Cannot set tensor: Dimension mismatch. TFlite problem

Im trying to make a wakeup model for
GitHub - OpenVoiceOS/precise_lite_runner
and keep getting
“self._interpreter.SetTensor(tensor_index, value)
ValueError: Cannot set tensor: Dimension mismatch. Got 3 but expected 2 for input 0.”
looking around i still cant find where i the setting to fix this problem.

Thanks

Hi @staberas,

I’m assuming that you downloaded just the TFLite model file from your Edge Impulse project. If you upload it to netron.app, you can see that it expects a 1D input of your features. Those features then get reshaped (via Keras layer) to a 2D array.

For example, your MFCCs (based on the MFCC parameters) might output something like a 61x40 array. However, your model expects a 1D array, so those features get flattened to a 2440-element 1D array before they are sent to the TFLite model.

From this, it looks like you need to flatten your feature array. Try numpy.flatten() or numpy.reshape() to get your feature array into a (1, n) array (where 1 is number of samples (1) and ‘n’ is the total number of features).

Hope that helps!

yeah but where i do that? on the Neural network architecture (expert mode) ?

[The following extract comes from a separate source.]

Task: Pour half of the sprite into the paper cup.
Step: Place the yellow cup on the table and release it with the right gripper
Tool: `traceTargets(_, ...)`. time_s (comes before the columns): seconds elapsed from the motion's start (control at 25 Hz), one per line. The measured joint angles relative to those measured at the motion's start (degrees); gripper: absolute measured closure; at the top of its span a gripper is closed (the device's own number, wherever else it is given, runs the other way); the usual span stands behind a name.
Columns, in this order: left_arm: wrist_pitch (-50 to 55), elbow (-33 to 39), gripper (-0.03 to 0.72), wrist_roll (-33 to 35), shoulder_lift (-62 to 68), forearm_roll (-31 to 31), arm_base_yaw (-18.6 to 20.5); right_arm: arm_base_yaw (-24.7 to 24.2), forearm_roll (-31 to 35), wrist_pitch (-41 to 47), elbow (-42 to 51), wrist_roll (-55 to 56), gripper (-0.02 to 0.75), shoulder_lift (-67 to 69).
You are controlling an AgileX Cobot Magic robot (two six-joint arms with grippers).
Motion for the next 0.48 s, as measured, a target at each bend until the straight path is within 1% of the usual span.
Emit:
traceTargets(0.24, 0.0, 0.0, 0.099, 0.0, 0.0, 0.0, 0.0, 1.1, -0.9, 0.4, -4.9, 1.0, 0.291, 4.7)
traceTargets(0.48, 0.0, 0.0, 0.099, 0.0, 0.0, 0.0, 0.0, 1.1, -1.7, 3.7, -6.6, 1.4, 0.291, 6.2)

or i need to add a flatten and reshape ?

Hi @staberas,

You would need to modify the runner to reshape the input prior to invoking the tflite interpreter: precise_lite_runner/runner.py at master · OpenVoiceOS/precise_lite_runner · GitHub

Thanks but it keeps giving the same error with diffent dimension size,


this a demo model from models they offer which is wayy different from the ones i generate

mine

Hi @staberas,

The demo model that you posted shows that the input dimension is (1, 29, 13) whereas the second model you posted shows an expected input dimension of (1, 7085). Edge Impulse flattens all of the inputs for all models, hence why it is only 2 dimensions. You will need to modify precise_lite_runner/runner.py if you want it to accept 2-dimensional inputs to models.

@staberas

As @shawn_edgeimpulse mentioned the model in- and output do not match. This EI audio classifier models expects 1D input and outputs 1D output while your demo model expects 2D input and outputs 1D.

I’m not familiar with the repo you referenced but I took a look at it and made some changes in my fork to fit this Responding to your voice project. Try it by running example.py.

The main changes were setting the in- and output to the right shapes:

        output_data = np.ndarray(self.output_details[0]['shape'], dtype=np.float32)
...
...
            current = np.array([input]).astype(np.float32).reshape(self.input_details[0]['shape'])

I also disabled calling theshold_decoder.decode(raw_output) as this looked like it tried to convert the raw_output to a probability. Note that demo model outputs a single value while EI models outputs ‘probabilities’ for each label (in my case 3 labels). So it’s also import which index you reference here:

    def run(self, inp: np.ndarray) -> float:
        return self.predict(inp[np.newaxis])[0][0] # helloworld label is at index 0

In my case, the helloworld index is at 0 so I didn’t have to change anything.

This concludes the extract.